Exactly the thinking of Ellen Lindsley, president of Involvement Inc., a California-based, nonprofit corporation that works with corporations throughout the country, linking employee volunteers with community agencies needing their help. She looks at Transamerica Occidental as typical of what can happen with corporate involvement.

6,500 Hours of Volunteer Time

Just in terms of numbers: Since 1974, when the company contracted with Involvement Inc., subsidizing office space and the salary of its activity coordinator, approximately 1,200 of Transamerica Occidental’s 4,000 employees have volunteered more than 6,500 hours serving 20 community agencies. But if the causes--ranging from a picnic for burn victims and their families to tutoring Job Corps students to aiding tornado victims as part of a Red Cross Disaster Action Team--benefit, so do the employees.

“People want to do something and we (Transamerica Occidental Involvement Corps) provide the vehicle. If they’re working all day long, they’ve sort of got to have it handed to them,” said Lindsley, who’s coordinated programs with more than 150 companies in 13 states and the District of Colombia.

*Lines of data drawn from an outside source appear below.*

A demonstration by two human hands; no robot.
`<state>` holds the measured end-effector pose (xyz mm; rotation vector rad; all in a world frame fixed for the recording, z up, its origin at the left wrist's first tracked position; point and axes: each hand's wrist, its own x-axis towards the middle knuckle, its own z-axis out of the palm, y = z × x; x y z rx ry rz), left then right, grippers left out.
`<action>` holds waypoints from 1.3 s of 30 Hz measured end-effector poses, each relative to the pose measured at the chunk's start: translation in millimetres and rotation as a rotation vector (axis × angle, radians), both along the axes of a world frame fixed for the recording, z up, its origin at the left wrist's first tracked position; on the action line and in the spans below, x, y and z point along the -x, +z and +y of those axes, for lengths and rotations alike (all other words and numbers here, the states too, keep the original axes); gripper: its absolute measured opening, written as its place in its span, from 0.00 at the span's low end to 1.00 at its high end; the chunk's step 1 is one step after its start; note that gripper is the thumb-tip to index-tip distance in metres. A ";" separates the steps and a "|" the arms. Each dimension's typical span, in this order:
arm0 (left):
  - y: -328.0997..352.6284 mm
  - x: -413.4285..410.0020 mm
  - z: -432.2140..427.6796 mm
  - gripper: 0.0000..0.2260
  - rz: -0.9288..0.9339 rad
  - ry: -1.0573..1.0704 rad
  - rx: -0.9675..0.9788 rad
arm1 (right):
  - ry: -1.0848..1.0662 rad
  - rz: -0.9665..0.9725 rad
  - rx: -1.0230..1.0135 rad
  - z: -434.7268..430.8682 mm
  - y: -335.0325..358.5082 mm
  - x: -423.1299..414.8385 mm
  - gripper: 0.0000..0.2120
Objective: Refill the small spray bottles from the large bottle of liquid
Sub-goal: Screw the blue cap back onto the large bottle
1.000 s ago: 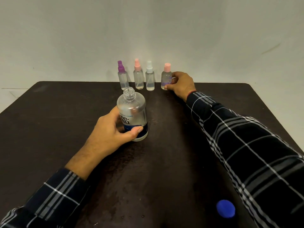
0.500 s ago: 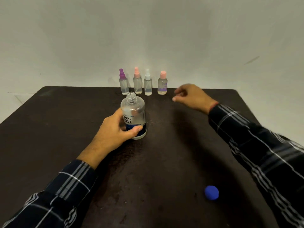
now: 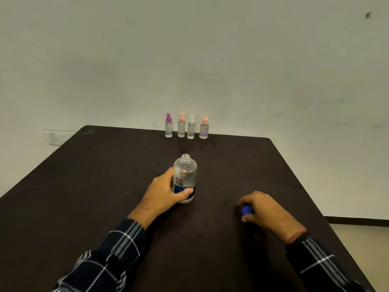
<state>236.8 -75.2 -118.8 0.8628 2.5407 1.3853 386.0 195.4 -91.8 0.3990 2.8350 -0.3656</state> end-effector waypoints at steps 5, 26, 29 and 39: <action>-2.5 -32.1 -14.1 0.26 0.013 0.005 -0.013 | -0.174 0.379 0.225 -31.8 6.5 -2.9 0.19; 0.4 -37.9 -12.8 0.29 -0.016 0.040 0.020 | 0.231 0.476 0.249 -125.5 100.0 56.2 0.17; -0.3 -37.2 -12.6 0.28 -0.015 0.044 0.022 | 0.274 0.400 0.106 -130.5 108.7 62.4 0.17; -0.7 -38.7 -13.8 0.27 -0.001 0.024 0.003 | 0.344 0.268 -0.100 -146.4 126.6 75.4 0.16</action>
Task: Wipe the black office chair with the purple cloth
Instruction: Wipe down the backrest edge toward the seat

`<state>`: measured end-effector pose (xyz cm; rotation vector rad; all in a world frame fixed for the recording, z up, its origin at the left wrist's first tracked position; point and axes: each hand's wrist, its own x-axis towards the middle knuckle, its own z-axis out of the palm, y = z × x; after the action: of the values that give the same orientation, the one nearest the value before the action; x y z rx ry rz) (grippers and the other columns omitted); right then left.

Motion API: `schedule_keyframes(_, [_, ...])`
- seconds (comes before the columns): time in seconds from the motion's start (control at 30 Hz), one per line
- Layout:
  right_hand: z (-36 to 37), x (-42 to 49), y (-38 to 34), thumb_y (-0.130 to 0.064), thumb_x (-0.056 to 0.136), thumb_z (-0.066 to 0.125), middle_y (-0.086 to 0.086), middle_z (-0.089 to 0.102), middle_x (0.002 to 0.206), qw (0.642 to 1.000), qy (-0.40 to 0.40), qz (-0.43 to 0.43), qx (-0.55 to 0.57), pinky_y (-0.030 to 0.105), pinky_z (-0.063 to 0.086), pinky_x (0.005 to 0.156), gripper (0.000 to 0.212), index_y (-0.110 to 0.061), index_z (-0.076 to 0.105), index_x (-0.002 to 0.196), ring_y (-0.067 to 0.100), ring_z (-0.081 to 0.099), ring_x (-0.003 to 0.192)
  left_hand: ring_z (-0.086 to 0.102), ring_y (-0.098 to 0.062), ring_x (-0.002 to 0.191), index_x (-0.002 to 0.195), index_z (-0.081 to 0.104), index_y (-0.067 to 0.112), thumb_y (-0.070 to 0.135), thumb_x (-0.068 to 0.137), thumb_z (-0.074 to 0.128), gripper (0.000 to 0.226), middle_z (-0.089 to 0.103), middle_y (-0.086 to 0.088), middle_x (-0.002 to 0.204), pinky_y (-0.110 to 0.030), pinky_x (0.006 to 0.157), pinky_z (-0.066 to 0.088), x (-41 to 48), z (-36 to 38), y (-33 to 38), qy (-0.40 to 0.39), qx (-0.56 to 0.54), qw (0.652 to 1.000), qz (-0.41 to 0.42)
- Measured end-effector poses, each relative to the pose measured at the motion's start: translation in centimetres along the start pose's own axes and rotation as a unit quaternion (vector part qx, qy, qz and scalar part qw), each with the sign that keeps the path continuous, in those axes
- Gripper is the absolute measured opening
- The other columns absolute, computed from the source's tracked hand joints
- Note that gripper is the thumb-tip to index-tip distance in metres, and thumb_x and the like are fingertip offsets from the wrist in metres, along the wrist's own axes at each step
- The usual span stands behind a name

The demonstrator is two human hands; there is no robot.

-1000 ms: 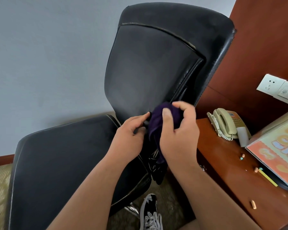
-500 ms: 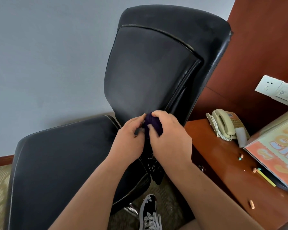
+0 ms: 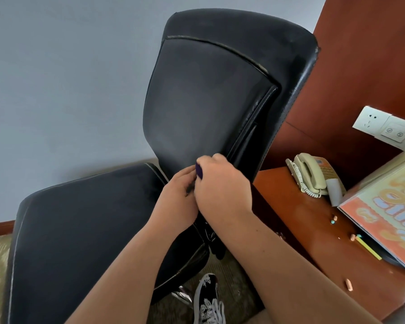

“For the people we see, it (volunteering) may be a matter of personal growth, maybe testing themselves or using skills they’re not using on the job. Maybe showing that they have skills that they’re not given credit for. Sometimes people just want to make friends, have something to do. Or they may have had their consciousness raised through our Volunteer Fair where they have access to all the agencies we work with, or by a speaker in the cafeteria at noon hour. It’s also not unusual for people to come in the day after seeing something on the television news the night before. It will trigger something in them and they’ll want to know how they can help.”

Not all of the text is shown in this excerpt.